Déclin irréversible du Kirchnerisme

Teresita Dussart(C)
S’il est un message à retenir des résultats d’hier, c’est que le péronisme mute mais ne meurt pas. « Le Frente para la Victoria » (FPV), véhicule politique du couple Nestor-Cristina Kirchner au pouvoir depuis 2003, confirme un déclin probablement irréversible. La province des Kirchner, Santa Cruz, est tombée dans les mains du parti Radical. Plus douloureux, l’ennemi par excellence de Cristina, l’ex Vice-Président Julio Cobos lui rafle la ville de Mendoza. Dans la décisive province de Buenos Aires, le candidat de Cristina, Martin Insaurralde perd face à l’autre péroniste, Sergio Massa. Le FPV passe de majorité, à minorité la plus importante au niveau national. Il n’en reste pas moins que le péronisme non kirchneriste (25,17%) et le kirchnernisme (33,26%) maintiennent une majorité absolue et continueront à imposer leur vision du pays.
Depuis 1955, à chaque fois qu’une des versions du péronisme est un danger, une autre prend le relais. D’extrême droite ou d’extrême gauche, parfois les deux à la fois, le Parti Justicialiste crée par Juan Domingo Peron en 1947 change de monture mais reste en course. Sergio Massa, pourtant un des fils prodiges des Kirchner s’est converti hier en grand vainqueur de la province de Buenos Aires, (le district démographiquement le plus important) avec 43,5% des voix. Celui que la présidente en exercice se gardait bien de vilipender en public, à l’instar de ce qu’elle fait généralement avec la plupart des membres de son cabinet-, membre de la majorité il y a encore quelques semaines-, a tout bonnement fait campagne contre elle.
Massa partage beaucoup de choses avec les Kirchner : le culte de la personne, le clanisme familial, les dogmes du péronisme orthodoxe en matière économique et politique étrangère : autarcie, protectionnisme, théorie de la croissance au travers du soutien de l’inflation. Pour le reste son discours d’hier confirmait la remarquable aptitude de ce parti à s’adapter aux aspirations du moment. En 2003, les argentins demandaient au gouvernement que les tortionnaires de la dictature soient jugés. Les Kirchner se transformèrent subitement en champions des droits de l’homme. Matière dans laquelle, ils n’avaient guère brillé sous la junte militaire. En 2013, les argentins demandent de mettre fin à la grande délinquance urbaine. Massa prônait hier soir, le retour de la « Mano dura » et de l’impunité. Le tout, il est vrai, dans une version nettement moins histrionique que ce à quoi les Kirchner ont habitué les argentins.

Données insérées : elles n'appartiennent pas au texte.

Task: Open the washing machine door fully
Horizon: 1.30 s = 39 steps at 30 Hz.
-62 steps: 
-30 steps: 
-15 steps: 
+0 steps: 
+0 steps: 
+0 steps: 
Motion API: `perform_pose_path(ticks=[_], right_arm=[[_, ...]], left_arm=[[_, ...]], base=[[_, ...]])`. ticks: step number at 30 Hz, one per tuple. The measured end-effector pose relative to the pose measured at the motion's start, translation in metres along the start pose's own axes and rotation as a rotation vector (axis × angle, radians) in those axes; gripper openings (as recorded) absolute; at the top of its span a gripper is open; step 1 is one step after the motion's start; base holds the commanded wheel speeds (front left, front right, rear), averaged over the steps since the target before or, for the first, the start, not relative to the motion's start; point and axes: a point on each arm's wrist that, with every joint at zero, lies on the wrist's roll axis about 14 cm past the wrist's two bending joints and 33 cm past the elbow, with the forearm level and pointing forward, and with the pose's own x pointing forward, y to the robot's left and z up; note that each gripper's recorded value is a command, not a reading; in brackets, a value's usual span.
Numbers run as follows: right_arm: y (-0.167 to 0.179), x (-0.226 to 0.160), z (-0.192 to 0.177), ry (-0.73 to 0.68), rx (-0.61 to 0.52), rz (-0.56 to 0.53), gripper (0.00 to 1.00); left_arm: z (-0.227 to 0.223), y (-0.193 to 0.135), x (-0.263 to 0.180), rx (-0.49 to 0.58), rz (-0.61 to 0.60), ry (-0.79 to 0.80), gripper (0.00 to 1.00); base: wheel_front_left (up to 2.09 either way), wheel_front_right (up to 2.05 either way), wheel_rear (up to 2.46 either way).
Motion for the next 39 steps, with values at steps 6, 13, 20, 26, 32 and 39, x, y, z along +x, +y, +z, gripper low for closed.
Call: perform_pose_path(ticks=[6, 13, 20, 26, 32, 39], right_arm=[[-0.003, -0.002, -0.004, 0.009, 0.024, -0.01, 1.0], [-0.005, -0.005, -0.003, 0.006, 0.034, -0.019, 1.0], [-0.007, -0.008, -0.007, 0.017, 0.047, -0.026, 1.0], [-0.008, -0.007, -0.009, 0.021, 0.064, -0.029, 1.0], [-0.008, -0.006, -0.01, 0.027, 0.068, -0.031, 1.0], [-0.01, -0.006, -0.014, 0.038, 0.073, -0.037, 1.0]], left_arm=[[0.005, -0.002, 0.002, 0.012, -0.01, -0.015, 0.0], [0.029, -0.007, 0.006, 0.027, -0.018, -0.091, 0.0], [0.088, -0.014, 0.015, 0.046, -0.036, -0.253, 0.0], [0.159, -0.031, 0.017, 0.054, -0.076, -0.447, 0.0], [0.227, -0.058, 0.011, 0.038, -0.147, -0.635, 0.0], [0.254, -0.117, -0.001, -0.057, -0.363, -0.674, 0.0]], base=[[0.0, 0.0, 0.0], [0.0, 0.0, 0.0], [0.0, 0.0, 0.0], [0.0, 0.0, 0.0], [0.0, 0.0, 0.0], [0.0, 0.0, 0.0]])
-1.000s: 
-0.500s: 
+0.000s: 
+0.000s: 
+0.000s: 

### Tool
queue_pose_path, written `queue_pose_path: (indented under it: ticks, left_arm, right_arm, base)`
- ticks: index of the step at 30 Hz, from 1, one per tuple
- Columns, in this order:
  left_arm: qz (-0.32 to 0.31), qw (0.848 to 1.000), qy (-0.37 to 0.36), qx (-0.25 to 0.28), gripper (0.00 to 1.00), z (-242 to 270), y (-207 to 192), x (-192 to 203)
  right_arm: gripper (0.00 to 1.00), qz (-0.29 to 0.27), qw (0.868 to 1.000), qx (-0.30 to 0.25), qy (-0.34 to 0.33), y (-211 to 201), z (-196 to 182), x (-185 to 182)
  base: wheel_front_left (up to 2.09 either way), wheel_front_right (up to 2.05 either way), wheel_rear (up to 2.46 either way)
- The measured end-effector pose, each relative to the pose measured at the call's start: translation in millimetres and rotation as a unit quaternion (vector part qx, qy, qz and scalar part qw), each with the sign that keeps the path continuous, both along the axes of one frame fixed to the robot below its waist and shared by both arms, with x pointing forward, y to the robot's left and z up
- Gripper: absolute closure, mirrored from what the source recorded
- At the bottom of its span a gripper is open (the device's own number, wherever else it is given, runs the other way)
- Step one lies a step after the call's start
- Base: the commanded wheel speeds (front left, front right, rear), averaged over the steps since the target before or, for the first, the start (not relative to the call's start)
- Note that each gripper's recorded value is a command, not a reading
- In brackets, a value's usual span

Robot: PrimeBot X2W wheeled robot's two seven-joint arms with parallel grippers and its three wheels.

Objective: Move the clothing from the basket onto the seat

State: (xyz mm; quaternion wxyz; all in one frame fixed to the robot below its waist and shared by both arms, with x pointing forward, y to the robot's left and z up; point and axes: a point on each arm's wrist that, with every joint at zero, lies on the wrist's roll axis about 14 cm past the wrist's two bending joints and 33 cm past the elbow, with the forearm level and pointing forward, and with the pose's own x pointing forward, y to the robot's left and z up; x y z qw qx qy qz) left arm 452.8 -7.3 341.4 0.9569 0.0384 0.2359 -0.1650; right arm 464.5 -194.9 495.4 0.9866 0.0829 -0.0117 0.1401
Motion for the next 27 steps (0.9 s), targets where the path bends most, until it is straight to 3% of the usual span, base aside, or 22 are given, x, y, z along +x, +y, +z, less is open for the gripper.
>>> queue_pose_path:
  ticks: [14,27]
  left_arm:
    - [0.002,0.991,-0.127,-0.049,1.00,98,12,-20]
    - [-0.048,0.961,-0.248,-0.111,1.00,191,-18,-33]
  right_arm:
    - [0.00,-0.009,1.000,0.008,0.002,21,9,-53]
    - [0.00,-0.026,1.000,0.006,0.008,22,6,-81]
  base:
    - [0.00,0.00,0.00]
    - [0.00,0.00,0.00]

Le mouvement de balancier du péronisme a aujourd’hui des opposants moins inhibés que par le passé. « Il faut rompre avec les paradigmes » disait Mauricio Macri, maire de Buenos Aires, et fondateur du Pro (de tendance socio démocrate), groupe majoritaire au sein de la législature de la capitale. Le Pro voit sa représentativité augmentée. « Les argentins sont fatigués que les années passent et ce soient toujours les mêmes. Ça fait vingt ans que ça dure ». Macri a aussi conspué le fléau du népotisme « Les mandats ne peuvent pas continuer à s’hériter entre conjoints et proches parents ». En officialisant sa décision de se présenter aux élections présidentielles, il a par la même occasion défini la ligne éditoriale d’une campagne qui s’annonce comme une bataille culturelle.
Parmi les enseignements d’hier la revendication historique d’un fédéralisme réel refait surface. Santa Fe, est une province riche de soya. Ses habitants participent hautement de la croissance mais ne reçoivent pas de coparticipation nationale. Le gouverneur Antononio Bonfatti et le président du parti socialiste, Hermès Binner, forts de leur victoire, ont d’ores et déjà fait valoir que les règles de péréquation des richesses du territoire fondées sur le clientélisme ne devraient plus avoir cours. A Cordoba un péronisme très particulier, celui du gouverneur Jose Luis de la Sota, l’emporte en la personne du représentant de la chambre basse, Juan Schiavetti. Mais là aussi s’observent des accents de fronde contre la province de Buenos Aires, qu’il sera intéressant d’observer dans les mois qui viennent.